### WORK TO BE COMPLETED
Your reply should reproduce the data below without a single alteration, apart from dropping the images.

=-=-=-=-=

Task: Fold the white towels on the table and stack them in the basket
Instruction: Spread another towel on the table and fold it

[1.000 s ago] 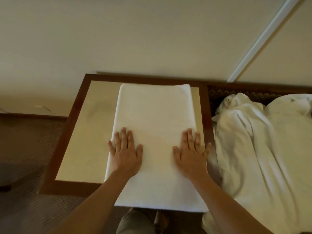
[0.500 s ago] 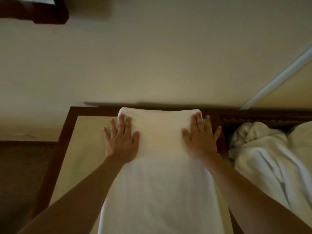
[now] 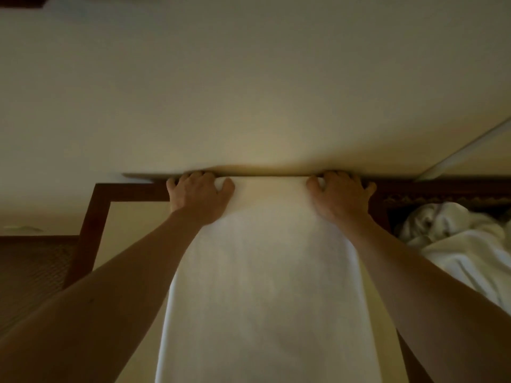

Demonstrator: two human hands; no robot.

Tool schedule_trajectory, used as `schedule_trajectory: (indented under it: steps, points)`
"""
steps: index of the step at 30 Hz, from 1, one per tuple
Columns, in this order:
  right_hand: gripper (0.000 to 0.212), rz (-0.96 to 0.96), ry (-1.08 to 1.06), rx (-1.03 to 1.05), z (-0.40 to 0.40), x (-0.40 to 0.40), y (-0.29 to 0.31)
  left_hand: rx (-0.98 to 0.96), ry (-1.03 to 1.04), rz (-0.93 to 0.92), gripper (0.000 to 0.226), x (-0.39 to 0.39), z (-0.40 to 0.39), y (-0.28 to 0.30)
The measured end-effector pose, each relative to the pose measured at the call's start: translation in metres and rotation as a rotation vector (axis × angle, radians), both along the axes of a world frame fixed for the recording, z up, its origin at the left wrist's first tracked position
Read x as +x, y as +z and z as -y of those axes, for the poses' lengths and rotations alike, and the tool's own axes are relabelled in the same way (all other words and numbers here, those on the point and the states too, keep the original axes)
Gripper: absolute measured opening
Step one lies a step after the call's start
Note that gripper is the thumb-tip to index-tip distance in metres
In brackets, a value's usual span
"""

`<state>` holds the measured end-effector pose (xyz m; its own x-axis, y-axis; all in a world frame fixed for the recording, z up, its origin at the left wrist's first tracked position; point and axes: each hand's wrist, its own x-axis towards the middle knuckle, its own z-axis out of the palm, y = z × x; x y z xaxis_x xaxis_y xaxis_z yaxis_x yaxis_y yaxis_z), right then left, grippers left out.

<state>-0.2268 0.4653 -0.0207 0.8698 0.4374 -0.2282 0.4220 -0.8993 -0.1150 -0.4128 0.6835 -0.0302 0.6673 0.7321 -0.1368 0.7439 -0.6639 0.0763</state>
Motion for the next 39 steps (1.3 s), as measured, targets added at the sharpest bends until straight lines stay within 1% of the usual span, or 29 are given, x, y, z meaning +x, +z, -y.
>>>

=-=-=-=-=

### ANSWER FOR THIS EXERCISE
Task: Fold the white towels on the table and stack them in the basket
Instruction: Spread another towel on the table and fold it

[1.000 s ago] 
[0.500 s ago] 
[now] 

Demonstrator: two human hands; no robot.

Tool schedule_trajectory, used as `schedule_trajectory: (indented under it: steps, points)`
"""
steps: index of the step at 30 Hz, from 1, one per tuple
Columns, in this order:
  right_hand: gripper (0.000 to 0.212), rz (-0.96 to 0.96), ry (-1.08 to 1.06), rx (-1.03 to 1.05), z (-0.40 to 0.40), x (-0.40 to 0.40), y (-0.29 to 0.31)
  left_hand: rx (-0.98 to 0.96), ry (-1.03 to 1.04), rz (-0.93 to 0.92), gripper (0.000 to 0.226), x (-0.39 to 0.39), z (-0.40 to 0.39), y (-0.28 to 0.30)
The measured end-effector pose, each relative to the pose measured at the call's start: translation in metres and rotation as a rotation vector (axis × angle, radians), both along the axes of a world frame fixed for the recording, z up, its origin at the left wrist's first tracked position
Read x as +x, y as +z and z as -y of those axes, for the poses' lengths and rotations alike, and the tool's own axes are relabelled in the same way (all other words and numbers here, those on the point and the states too, keep the original axes)
Gripper: absolute measured opening
Step one lies a step after the call's start
Note that gripper is the thumb-tip to index-tip distance in metres
In brackets, a value's usual span
"""

`<state>` holds the measured end-effector pose (xyz m; its own x-axis, y-axis; all in a world frame fixed for the recording, z up, its origin at the left wrist's first tracked position; point and axes: each hand's wrist, its own x-axis towards the middle knuckle, its own z-axis out of the palm, y = z × x; x y z xaxis_x xaxis_y xaxis_z yaxis_x yaxis_y yaxis_z), right then left, grippers left out.

<state>-0.2268 0.4653 -0.0207 0.8698 0.4374 -0.2282 0.4220 -0.8993 -0.1150 -0.4128 0.6835 -0.0302 0.6673 0.7321 -0.1368 0.7439 -0.6639 0.0763</state>
Motion for the next 39 steps (1.3 s), as measured, targets added at the sharpest bends until straight lines stay within 1% of the usual span, or 29 are given, x, y, z meaning +x, +z, -y.
>>>

No further response is needed.